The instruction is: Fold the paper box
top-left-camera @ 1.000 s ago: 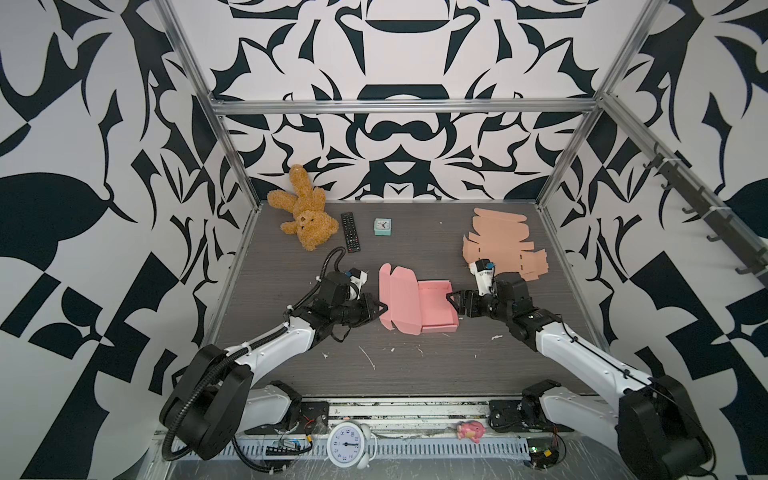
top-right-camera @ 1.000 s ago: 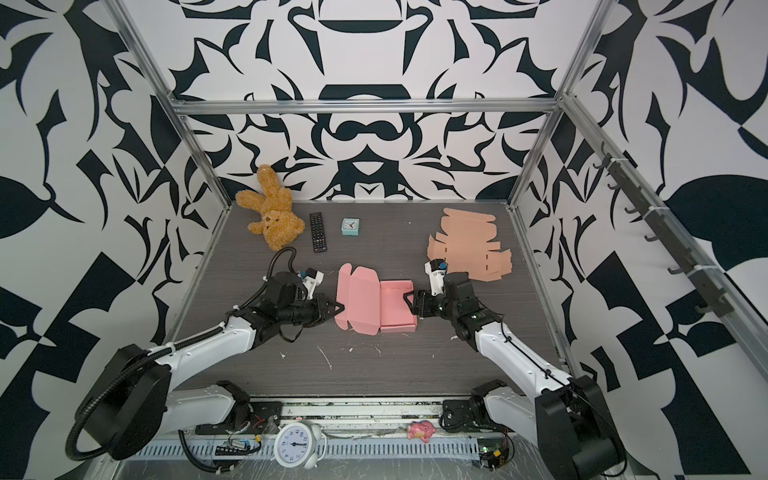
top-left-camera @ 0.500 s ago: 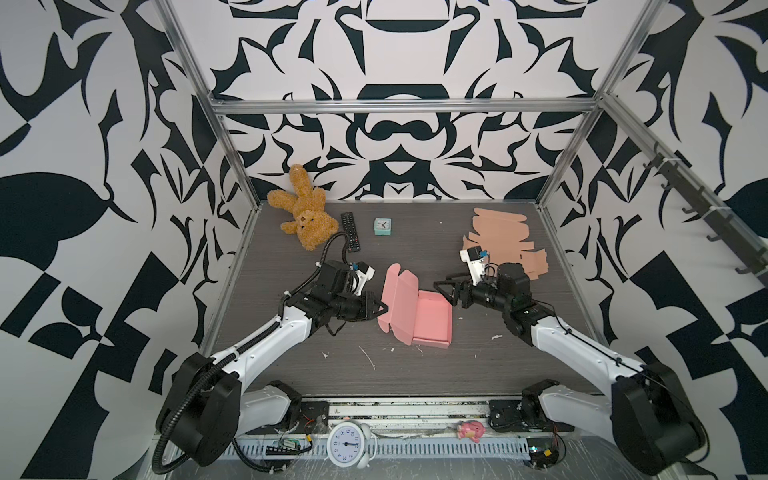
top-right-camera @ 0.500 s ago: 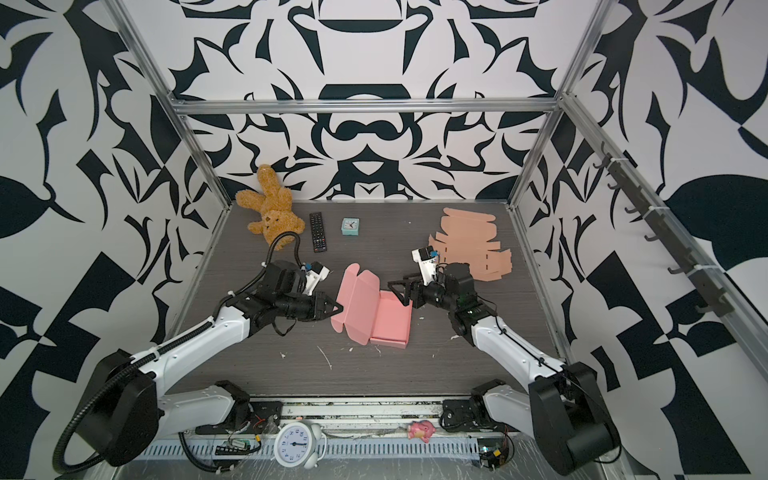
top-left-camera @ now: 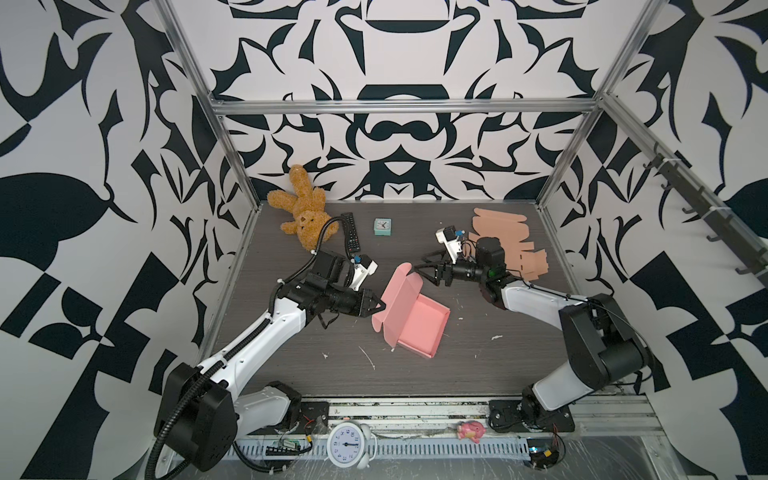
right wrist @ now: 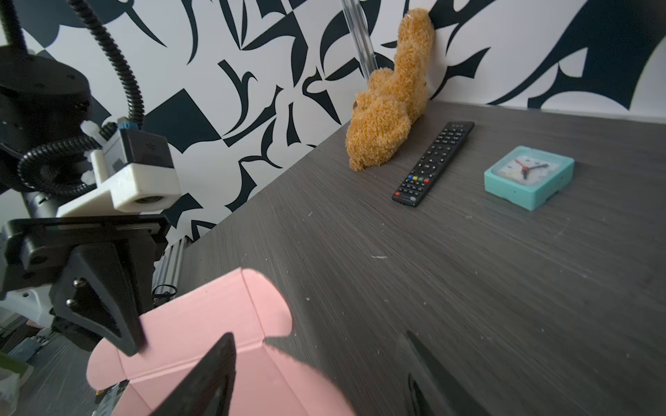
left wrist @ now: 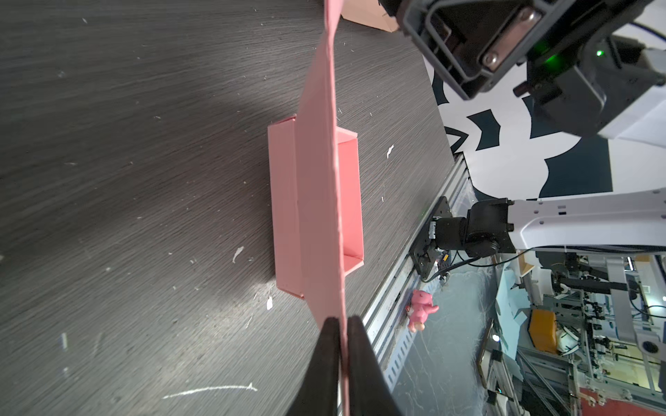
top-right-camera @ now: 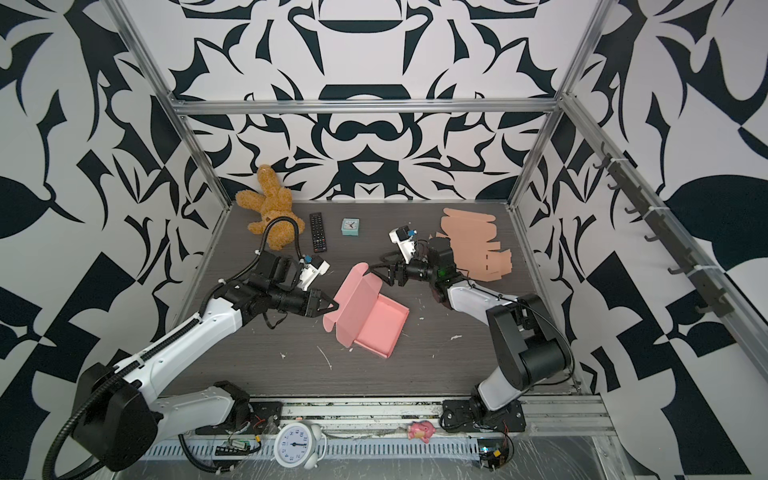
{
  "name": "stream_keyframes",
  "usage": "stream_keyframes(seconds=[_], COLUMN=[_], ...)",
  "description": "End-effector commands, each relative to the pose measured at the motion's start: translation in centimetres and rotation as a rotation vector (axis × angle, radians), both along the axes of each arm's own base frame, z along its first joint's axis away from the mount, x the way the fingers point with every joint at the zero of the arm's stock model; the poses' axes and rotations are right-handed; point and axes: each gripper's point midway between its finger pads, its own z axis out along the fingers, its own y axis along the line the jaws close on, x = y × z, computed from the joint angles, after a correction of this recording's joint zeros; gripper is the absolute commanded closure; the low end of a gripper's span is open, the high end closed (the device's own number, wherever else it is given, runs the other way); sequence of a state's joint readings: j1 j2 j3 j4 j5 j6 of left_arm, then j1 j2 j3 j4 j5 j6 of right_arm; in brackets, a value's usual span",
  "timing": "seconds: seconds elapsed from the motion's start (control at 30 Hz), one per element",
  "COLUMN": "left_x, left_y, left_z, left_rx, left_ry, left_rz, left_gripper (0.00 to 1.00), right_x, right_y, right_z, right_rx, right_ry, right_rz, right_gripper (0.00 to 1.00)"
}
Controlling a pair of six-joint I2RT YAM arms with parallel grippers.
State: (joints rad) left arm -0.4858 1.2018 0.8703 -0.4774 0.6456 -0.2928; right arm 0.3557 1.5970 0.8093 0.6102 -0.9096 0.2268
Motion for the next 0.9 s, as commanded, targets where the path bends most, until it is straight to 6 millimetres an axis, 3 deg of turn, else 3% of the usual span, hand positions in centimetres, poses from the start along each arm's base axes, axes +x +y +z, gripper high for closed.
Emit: stream_keyframes(seconds=[0.0, 0.23, 0.87], left_x=[-0.4, 0.0, 0.7], left_y=[0.9, 1.3, 2.6], left_z=[0.0, -0.2, -1.2], left_rx=[0.055, 0.107, 0.199], left_ry=[-0.018, -0.029, -0.068], left_rz=[-0.039, -0.051, -0.014], left_gripper=[0.89, 0.89, 0.9], right_x=[-0.8, -1.3, -1.7], right_y=[1.3, 2.8, 3.3], right_z=[1.8, -1.0, -3.6], right_rx=[0.014, -0.072, -0.056], right_ry=[-0.108, -0.085, -0.009], right_rz=[0.098, 0.148, 0.188], right_gripper=[0.28, 0.29, 0.32])
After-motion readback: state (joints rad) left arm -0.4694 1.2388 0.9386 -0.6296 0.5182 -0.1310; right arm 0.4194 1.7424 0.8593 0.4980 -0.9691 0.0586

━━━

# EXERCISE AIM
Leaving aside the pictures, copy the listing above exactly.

# WRITTEN RESPONSE
The instruction is: Fold the paper box
top-left-camera @ 1.000 s ago: 
top-right-camera @ 1.000 s ago: 
top-left-camera @ 0.500 s ago: 
top-right-camera @ 0.500 s ago: 
top-left-camera @ now: 
right wrist @ now: 
left wrist @ now: 
top-right-camera @ now: 
{
  "name": "stream_keyframes",
  "usage": "stream_keyframes(seconds=[_], COLUMN=[_], ...)",
  "description": "End-effector commands, each relative to the pose measured at the motion's start: translation in centimetres and rotation as a rotation vector (axis × angle, radians), both along the axes of each arm's own base frame, z along its first joint's axis away from the mount, x the way the fingers point with every joint at the zero of the arm's stock model; the poses' axes and rotations are right-handed; point and axes: each gripper's point midway between its finger pads, its own z axis out along the fingers, its own y axis along the line the jaws close on, x = y × z, computed from the joint angles, after a correction of this recording's joint zeros; gripper is the absolute commanded closure; the low end of a gripper's span is open, the high end closed (the device's own number, wherever else it is given, runs the other way); sequence of a state's joint readings: j1 j2 j3 j4 j5 j6 of left_arm, then j1 j2 j3 j4 j5 j6 of right_arm; in brackets, a value's usual span",
  "timing": "seconds: seconds elapsed from the motion's start (control at 30 Hz), one per element",
  "COLUMN": "left_x, left_y, left_z, left_rx, left_ry, left_rz, left_gripper (0.00 to 1.00), right_x, right_y, right_z, right_rx, right_ry, right_rz, right_gripper (0.00 to 1.00)"
}
Controlling a pair of six-joint I2RT YAM arms with parallel grippers.
State: (joints rad) left arm -0.4858 1.2018 0.8703 -0.4774 0.6456 -0.2928; right arm 0.3557 1.5970 0.8093 0.6102 -0.9096 0.2268
Motion for the next 0.9 s, as commanded, targets where the path bends most, until it is straight to 6 millimetres an axis, 3 deg of turn, else 3% of the usual span, hand positions in centimetres, poses from the start along each arm's base axes, axes +x +y +z, gripper high for closed.
Emit: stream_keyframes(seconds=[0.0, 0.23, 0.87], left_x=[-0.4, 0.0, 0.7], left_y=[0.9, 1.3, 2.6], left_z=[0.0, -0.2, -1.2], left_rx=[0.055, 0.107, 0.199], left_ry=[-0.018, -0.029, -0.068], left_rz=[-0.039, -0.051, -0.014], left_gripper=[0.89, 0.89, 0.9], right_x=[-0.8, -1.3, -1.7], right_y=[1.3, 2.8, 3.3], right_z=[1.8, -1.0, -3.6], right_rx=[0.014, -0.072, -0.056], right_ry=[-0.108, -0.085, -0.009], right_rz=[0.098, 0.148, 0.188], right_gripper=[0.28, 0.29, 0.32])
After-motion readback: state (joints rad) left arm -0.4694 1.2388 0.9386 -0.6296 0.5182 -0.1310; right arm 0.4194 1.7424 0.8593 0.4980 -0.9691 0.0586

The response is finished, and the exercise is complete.